Hey guys ive got an 06 black gto the interior panels light up green and i was thinking about installing a new a new one with some aux or ipod connecters. But i wanna keep it looking nice and dont wanna offset the look on the inside and make it look like ****, can anyone suggest a good stereo system or gimmie pics of theirs?


----------



## clemson89 (May 28, 2011)

looking at the JVC KWHDR720 for 140$ but i cant find any place near to install under 120$ that includes the harness and faceplate, would it be worth it to get it professionaly done for 120? thats nearly the cost of the dang stereo.


----------



## SpicyRed06 (Feb 3, 2010)

$100-125 is pretty typical around here. That's what I paid. I wouldn't go too cheap, you get what you pay for.


----------



## LS2 MN6 (Jul 14, 2010)

I swapped out the HU, added XM and kept my Steering Wheel Controls.

I've got a Pioneer Z110BT upgraded to the Z130BT Software.

Granted that system is a full navigation system and isn't cheap but it works, fits and looks good.


----------



## BWinc (Sep 21, 2005)

All depends on what you want and how much you want to spend. 

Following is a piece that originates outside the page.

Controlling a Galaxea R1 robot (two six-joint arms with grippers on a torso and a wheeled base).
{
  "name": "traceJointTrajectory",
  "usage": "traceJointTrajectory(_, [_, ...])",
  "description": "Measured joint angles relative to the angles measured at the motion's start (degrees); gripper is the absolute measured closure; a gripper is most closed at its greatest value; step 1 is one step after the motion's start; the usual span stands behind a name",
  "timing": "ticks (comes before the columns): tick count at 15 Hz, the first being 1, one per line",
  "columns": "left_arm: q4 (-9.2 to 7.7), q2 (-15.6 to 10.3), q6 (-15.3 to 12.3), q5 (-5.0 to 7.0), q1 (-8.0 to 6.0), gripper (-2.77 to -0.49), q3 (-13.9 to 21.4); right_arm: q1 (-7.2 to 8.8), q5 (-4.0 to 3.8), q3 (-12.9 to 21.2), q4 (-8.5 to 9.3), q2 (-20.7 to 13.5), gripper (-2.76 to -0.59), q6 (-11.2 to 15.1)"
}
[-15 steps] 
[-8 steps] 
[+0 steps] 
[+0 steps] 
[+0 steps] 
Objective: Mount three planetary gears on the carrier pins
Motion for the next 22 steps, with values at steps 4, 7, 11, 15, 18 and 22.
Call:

Pioneer AVH-3300BT will do pretty much everything you want, and then some, at a decent price. 

Do the install yourself. I'm not mechanically or electrically inclined but got it done without killing the car. 

I'll post up pics of my HU when I finish getting the stupid DDin 
kit to line up with the dash right.


----------



## SpicyRed06 (Feb 3, 2010)

The 3300 is nice and great bang for the buck. I wanted the 7" though and don't care about bluetooth so I went with the Pioneer AVH P4300DVD. Downside is Bluetooth is extra so I don't have it, and its another $100 for the steering wheel controls to work. Looks so clean and nice though. USB, SD card, Ipod cord, cd/dvd/mp3. $325 new off ebay.


----------



## BWinc (Sep 21, 2005)

My 3300BT. They are being replaced with the 3400BH.









The Metra Axxess SWI is $38 on Amazon.
I got the XM Module for $90.


----------